**What needs to be done:** Find the line with "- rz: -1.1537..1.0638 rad" in the data below. Repeat it and every line after it exactly, but not the pictures.

**Data extract:**
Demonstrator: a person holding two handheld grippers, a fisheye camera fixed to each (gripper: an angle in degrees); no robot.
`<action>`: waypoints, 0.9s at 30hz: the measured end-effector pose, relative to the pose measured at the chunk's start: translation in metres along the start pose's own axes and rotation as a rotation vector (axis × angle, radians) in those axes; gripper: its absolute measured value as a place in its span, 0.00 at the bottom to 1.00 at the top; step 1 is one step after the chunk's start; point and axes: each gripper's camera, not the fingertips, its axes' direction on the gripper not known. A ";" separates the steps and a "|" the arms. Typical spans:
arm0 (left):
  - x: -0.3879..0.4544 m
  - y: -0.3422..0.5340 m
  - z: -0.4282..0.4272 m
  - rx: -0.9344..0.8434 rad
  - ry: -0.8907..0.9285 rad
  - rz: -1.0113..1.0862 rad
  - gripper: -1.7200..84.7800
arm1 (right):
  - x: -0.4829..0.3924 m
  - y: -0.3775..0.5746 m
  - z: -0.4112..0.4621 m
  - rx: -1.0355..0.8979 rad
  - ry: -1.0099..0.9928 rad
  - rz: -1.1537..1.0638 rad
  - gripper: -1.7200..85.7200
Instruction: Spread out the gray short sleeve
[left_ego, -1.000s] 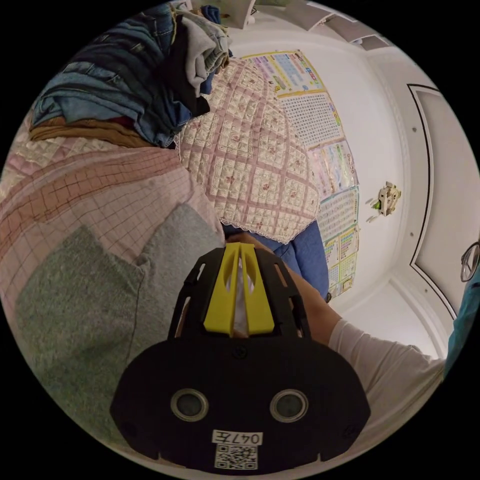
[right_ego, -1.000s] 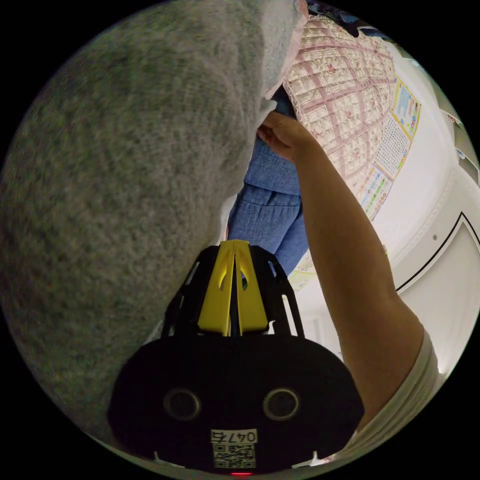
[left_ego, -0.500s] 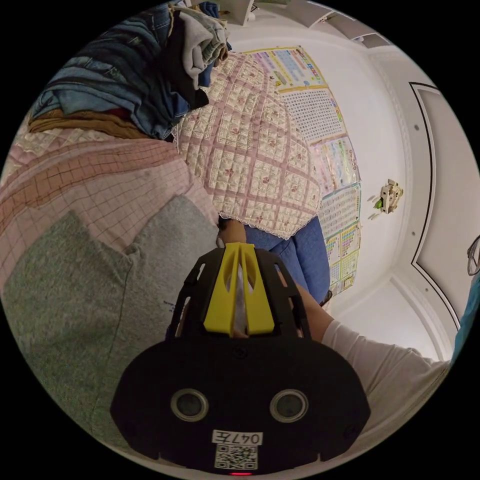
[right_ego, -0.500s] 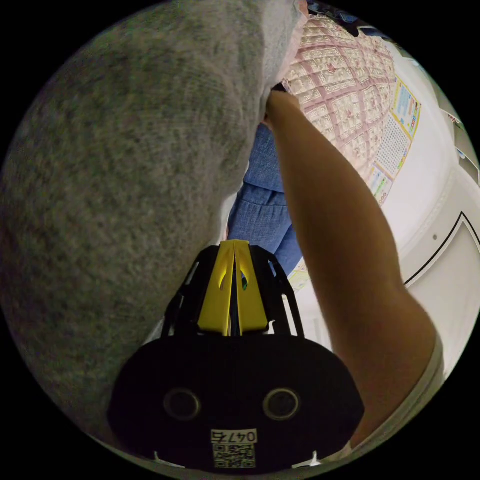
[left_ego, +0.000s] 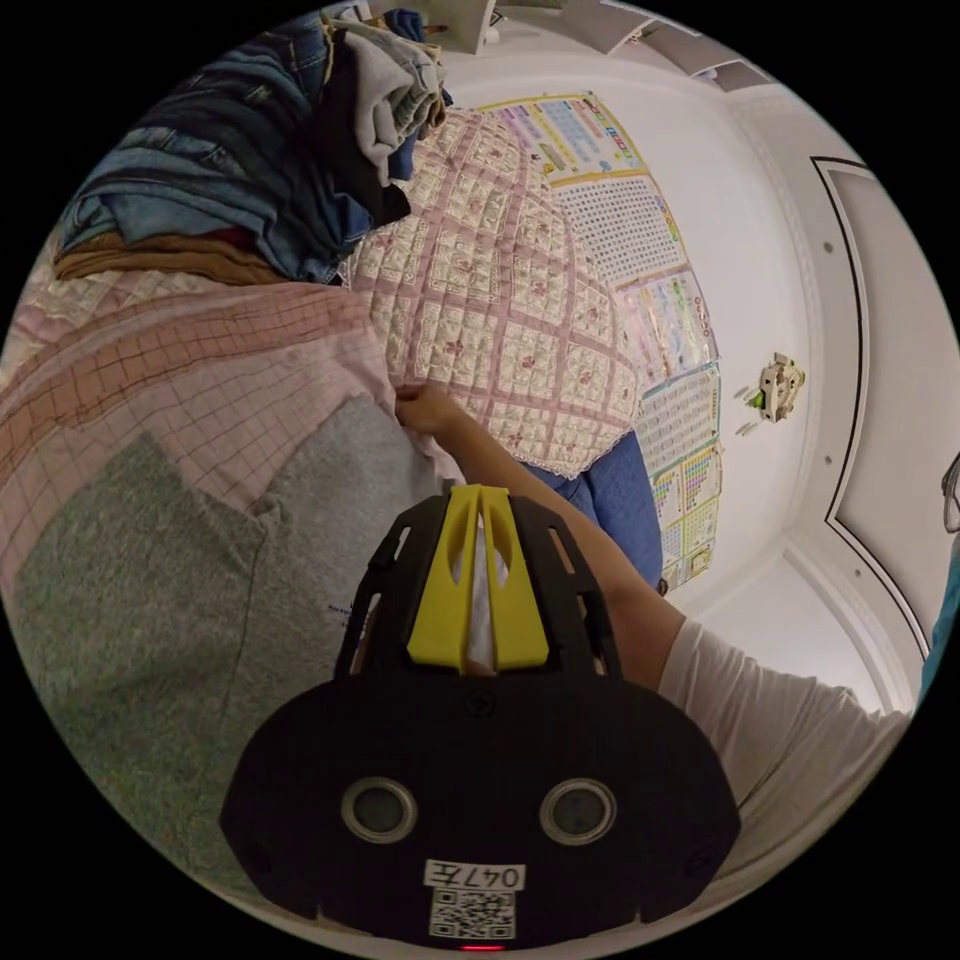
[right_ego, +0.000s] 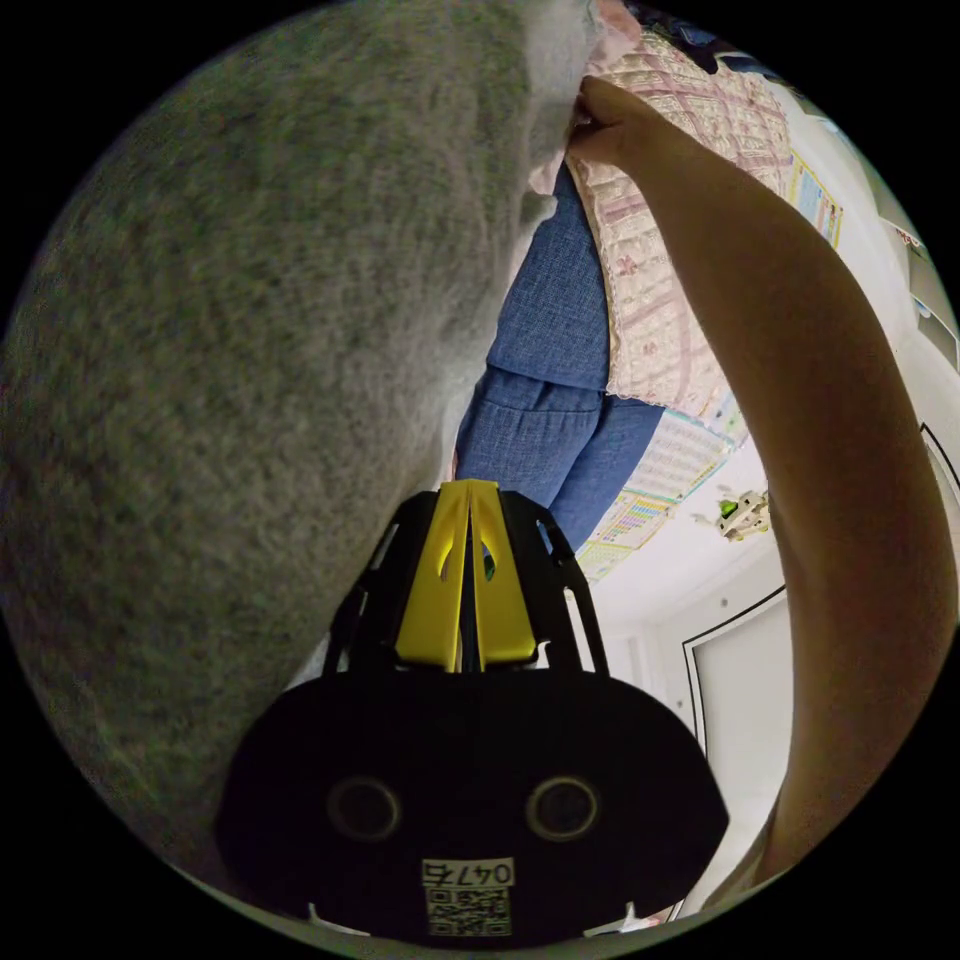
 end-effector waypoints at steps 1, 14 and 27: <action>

**Answer for this exercise:**
  - rz: -1.1537..1.0638 rad
  - gripper: -1.7200..85.7200
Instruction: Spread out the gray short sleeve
[left_ego, -1.000s] 
[right_ego, -1.000s] 
[left_ego, -0.500s] 
[right_ego, -0.500s] 
[left_ego, +0.000s] 
[right_ego, +0.000s] 
 end-effector waypoints at steps 1, 14 and 27: <action>

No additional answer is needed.